I’ve been listening to three albums a lot lately: High Violet by the National, The Suburbs by Arcade Fire, and Pet Sounds by the Beach Boys. Hardly sleeper hits, I know, but I have no ambition around music. You will never learn about anything new from me, or anything old and overlooked. I have a Pure Dork relationship to music. I know this because in third grade I had a tape of Kenny Rogers and Dolly Parton singing “Islands in the Stream” and I wore that thing out. The Dream Machine on the un-earthquake-proof shelf above my bunkbed was permanently tuned to KSAN, Soft Country Favorites. I love the Cars and the Eagles and Puccini and Men at Work and the Bee Gees.

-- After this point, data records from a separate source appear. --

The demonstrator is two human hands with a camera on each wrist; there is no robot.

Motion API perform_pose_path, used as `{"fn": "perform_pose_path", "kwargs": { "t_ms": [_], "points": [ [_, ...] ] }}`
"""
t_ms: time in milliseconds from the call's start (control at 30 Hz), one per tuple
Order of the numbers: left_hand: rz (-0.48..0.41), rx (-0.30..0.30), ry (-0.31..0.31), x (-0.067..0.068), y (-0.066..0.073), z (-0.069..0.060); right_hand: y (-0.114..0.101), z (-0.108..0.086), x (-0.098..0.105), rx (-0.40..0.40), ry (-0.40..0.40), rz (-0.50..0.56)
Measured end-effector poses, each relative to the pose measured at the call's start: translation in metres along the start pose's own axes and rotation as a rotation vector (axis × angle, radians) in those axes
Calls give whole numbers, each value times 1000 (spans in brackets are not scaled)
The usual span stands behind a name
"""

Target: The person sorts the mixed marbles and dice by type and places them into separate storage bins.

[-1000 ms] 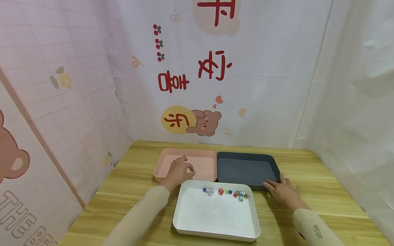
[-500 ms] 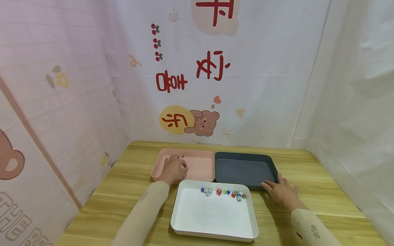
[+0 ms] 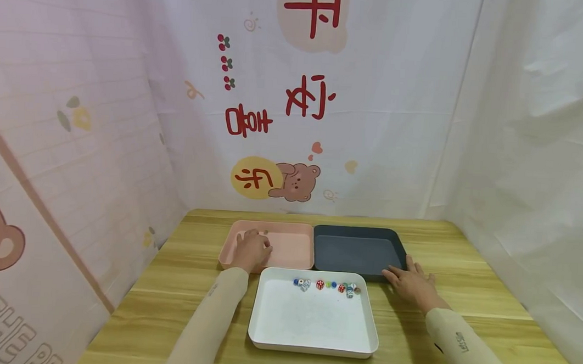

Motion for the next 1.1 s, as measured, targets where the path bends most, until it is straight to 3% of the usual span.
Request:
{"fn": "perform_pose_path", "kwargs": {
  "t_ms": [200,733,1100],
  "points": [
    [-32,35,-10,4,0,-2,0,0,0,-7,-1,29],
    [-1,15,-46,11,-2,-6,-4,-2,4,24,61,-25],
    [-38,-70,-78,15,12,-17,-13,-1,4,111,140,-78]
  ]
}}
Point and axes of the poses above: each hand's wrist, its own z-axis towards the middle knuckle, its own x-axis out of the back of the hand, y = z × x, the point moved 6 cm from there along z, towards the middle knuckle, and after that the axes turned 5 degrees about x, right-handed, at the moved point
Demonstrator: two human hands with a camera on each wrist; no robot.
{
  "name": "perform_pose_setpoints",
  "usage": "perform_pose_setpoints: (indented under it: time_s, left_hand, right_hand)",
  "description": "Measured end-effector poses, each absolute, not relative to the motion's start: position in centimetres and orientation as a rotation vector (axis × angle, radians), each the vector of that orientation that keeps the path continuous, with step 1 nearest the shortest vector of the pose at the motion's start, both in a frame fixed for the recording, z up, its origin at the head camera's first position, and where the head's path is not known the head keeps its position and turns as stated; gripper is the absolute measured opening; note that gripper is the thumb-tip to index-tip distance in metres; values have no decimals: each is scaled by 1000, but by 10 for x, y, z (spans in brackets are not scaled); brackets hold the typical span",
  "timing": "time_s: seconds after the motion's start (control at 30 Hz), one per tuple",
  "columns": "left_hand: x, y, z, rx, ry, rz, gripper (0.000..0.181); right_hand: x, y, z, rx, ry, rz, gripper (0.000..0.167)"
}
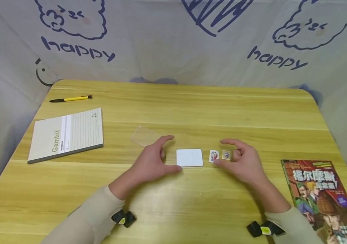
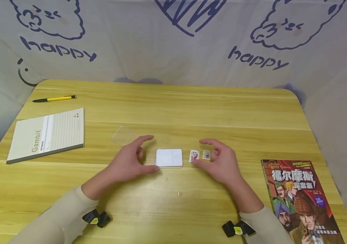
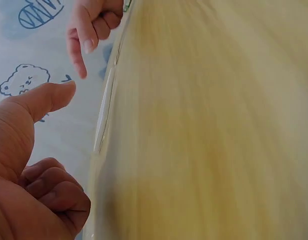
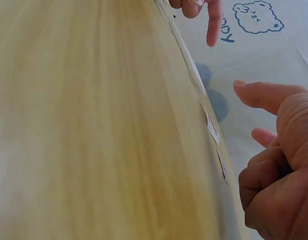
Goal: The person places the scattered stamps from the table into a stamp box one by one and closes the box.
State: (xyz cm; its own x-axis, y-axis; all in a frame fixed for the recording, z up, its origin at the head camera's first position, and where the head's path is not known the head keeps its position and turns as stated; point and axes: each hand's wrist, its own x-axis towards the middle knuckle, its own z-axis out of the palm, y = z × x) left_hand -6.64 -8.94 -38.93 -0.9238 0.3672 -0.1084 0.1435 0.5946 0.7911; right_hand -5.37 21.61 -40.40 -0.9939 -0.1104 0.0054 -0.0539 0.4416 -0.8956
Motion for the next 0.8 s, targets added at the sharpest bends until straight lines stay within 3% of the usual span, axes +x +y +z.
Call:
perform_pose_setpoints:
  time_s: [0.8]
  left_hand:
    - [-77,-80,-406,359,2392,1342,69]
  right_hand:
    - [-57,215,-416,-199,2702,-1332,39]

Late Bee Gees? My cousin asked once.

Totally.

I think I like those three albums so much because they all seem to be about how there is no real difference between being a child and being a teenager and being an adult. The terrors, hopes, mysteries and doldrums of childhood just sort of carry on. There are times when I want to ask and answer (or have someone else answer) the question, Did I have a happy childhood? But there’s something about that question that seems deliberately nostalgic and a cop-out. I have the same heart and lungs and stomach and spleen I had as a child. My arms and legs are the same. Only my hair and teeth are original to the later model. So why should my childhood, meaning the set of emotional and intellectual and physical experiences that constituted my life from birth to age twelve, remain distinct from my adolescence or adulthood, any more than my child’s body remains intact and distinct somewhere, boxed up along with my dolls?

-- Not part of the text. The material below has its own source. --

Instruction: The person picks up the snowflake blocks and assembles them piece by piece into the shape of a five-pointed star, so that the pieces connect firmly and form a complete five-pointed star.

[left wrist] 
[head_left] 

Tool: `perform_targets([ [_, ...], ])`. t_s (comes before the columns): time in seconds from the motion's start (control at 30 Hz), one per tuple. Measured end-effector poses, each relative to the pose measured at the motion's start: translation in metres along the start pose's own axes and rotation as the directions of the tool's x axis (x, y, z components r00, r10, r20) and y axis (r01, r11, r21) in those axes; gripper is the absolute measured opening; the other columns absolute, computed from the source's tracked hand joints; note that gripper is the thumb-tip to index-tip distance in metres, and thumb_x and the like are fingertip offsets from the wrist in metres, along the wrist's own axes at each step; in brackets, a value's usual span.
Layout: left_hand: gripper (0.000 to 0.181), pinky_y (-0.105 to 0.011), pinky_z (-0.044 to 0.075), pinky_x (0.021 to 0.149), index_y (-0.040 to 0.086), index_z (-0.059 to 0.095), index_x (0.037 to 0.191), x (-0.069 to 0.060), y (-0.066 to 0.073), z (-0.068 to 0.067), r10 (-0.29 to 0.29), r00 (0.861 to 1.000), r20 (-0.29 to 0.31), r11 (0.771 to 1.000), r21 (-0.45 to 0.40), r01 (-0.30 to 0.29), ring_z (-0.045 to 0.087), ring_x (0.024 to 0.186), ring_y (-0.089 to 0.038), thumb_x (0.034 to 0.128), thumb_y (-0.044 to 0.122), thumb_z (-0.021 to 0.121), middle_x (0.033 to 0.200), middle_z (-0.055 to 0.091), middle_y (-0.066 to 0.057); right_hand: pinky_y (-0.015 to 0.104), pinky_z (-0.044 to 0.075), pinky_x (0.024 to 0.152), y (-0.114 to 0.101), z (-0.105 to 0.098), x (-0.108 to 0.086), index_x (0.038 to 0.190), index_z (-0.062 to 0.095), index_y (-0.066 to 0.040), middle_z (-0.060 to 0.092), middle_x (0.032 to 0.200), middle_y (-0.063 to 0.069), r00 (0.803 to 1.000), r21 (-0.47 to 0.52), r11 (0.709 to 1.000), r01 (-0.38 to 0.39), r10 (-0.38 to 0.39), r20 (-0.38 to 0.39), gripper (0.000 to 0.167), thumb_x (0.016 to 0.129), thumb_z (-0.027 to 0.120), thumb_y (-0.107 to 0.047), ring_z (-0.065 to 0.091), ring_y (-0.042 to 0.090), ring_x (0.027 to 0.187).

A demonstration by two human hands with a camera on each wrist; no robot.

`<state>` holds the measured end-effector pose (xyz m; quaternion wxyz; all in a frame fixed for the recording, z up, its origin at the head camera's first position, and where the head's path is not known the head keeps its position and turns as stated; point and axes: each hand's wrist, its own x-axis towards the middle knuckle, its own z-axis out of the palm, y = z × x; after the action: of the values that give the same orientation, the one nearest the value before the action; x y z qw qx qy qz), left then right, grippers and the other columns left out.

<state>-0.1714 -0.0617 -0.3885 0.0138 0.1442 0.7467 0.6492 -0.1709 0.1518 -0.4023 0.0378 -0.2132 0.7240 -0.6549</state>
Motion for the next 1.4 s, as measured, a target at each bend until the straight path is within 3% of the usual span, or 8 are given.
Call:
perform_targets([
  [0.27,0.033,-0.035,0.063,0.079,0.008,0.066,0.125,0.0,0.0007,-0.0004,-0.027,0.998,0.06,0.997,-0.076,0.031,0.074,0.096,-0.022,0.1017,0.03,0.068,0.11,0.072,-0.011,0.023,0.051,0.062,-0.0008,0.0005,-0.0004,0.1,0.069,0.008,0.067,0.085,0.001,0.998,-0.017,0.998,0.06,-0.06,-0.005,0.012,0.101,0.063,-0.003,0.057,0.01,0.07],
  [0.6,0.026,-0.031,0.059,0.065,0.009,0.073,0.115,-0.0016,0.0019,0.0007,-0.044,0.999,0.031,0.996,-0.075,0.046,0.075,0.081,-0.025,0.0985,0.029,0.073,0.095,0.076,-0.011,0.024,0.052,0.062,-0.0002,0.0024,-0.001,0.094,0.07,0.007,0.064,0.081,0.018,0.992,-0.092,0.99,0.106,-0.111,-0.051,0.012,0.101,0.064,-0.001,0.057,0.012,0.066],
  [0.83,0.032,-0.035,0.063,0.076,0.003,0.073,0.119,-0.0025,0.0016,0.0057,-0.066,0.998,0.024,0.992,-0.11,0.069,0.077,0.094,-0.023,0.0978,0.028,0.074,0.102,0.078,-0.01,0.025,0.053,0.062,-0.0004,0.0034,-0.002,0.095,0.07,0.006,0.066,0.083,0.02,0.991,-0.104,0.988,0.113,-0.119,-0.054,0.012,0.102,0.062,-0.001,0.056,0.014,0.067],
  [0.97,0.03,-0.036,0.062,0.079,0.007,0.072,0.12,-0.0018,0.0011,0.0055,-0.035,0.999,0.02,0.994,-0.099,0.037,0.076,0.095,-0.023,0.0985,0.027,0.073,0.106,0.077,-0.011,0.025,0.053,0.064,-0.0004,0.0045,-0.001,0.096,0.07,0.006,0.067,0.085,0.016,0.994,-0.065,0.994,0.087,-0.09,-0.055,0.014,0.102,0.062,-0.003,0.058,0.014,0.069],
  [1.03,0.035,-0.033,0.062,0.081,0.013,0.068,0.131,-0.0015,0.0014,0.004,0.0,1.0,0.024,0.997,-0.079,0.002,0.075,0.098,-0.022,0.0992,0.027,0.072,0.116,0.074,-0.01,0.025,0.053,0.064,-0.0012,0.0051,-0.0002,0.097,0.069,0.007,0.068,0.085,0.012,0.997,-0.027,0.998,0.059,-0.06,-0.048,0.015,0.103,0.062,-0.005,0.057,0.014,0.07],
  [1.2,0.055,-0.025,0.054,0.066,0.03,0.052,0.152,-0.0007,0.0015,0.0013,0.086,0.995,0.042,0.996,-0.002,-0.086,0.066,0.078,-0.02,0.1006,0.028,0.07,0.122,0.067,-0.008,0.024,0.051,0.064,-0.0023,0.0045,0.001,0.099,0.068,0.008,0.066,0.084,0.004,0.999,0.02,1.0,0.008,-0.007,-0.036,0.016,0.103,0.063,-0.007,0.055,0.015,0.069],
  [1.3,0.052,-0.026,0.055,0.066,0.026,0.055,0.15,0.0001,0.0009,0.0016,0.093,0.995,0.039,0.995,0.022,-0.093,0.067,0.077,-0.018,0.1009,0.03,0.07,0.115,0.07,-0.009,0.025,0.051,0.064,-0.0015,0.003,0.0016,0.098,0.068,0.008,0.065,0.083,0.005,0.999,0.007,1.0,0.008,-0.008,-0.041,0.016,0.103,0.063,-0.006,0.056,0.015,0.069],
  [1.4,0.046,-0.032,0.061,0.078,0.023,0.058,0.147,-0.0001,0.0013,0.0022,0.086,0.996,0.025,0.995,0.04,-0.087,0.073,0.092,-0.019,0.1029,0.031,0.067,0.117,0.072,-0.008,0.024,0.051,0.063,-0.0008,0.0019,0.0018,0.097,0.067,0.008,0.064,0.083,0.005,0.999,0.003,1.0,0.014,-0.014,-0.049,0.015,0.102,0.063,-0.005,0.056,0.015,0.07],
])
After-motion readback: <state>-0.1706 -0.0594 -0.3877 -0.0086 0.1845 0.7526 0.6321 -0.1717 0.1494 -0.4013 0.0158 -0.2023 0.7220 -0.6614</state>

This attempt to look at the past and make some sort of determination about it really feels like an effort to know what will happen in the future. By imagining a time when you were both yourself and a stranger, a distinct being, a character, about whom it is possible to conjecture, and assign feelings and motives, and whose fate you know, whose verdict you can read, what you really want to know is Will it be good? Will I be happy? Is there a future self I have yet to meet, an old self who is at peace? Will there be a time before I die when I will know, definitively, who I am and how I lived, and can accept the knowledge without longing or mourning?

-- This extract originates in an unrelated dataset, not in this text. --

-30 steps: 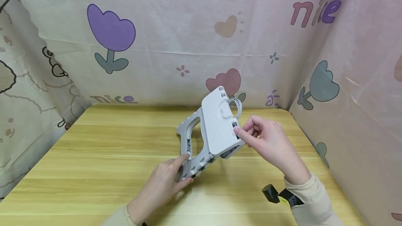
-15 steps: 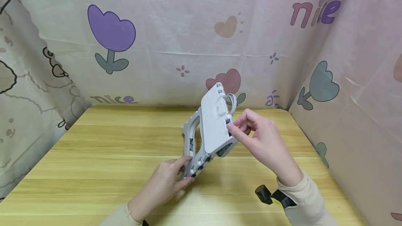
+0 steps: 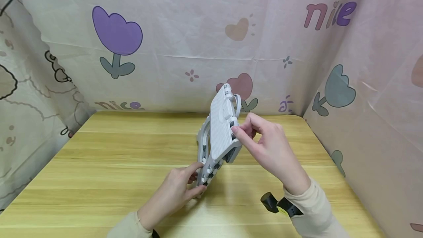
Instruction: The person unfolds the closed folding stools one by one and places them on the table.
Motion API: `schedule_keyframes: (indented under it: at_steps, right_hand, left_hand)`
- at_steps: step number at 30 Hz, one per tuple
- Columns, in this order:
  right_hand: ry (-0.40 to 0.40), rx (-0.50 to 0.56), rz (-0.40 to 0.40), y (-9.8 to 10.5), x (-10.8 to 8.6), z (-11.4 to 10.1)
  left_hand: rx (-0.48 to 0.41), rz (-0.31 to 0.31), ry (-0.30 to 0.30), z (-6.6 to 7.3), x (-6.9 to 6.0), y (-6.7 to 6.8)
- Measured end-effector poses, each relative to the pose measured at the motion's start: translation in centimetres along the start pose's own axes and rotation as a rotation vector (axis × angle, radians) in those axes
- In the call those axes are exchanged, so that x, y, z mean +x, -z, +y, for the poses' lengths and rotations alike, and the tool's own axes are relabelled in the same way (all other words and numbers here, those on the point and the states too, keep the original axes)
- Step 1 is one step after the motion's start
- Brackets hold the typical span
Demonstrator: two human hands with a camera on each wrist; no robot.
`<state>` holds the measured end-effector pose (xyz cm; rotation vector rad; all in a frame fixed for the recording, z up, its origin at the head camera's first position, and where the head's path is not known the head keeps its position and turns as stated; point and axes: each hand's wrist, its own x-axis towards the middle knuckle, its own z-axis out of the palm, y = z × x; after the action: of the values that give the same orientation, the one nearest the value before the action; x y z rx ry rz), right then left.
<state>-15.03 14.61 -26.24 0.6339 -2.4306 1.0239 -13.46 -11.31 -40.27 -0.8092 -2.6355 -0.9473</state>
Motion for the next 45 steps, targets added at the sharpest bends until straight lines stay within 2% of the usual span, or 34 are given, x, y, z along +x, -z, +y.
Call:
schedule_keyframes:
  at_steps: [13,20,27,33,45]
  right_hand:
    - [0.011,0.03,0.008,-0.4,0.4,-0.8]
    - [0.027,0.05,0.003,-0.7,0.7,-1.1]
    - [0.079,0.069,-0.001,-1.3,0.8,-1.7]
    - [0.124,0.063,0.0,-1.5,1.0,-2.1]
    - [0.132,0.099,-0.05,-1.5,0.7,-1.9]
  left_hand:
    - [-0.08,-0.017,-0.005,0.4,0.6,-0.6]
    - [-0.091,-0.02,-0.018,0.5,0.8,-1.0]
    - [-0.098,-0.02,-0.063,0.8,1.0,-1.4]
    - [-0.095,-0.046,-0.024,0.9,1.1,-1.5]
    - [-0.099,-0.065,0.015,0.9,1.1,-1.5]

I used to think of the past as a box I could open. I could examine the contents. I even touched things from time to time, moved them around to fit some idea I mistook for a memory. But I just spent the weekend with a beloved five year old. The whole time when I might have been thinking, You are just like I was at that age, I was thinking instead, I am just like you now. And then I had this thought like a brief, sweet transmission from the future: for all your sorrow and all your joy, little one, you will never be a stranger to yourself.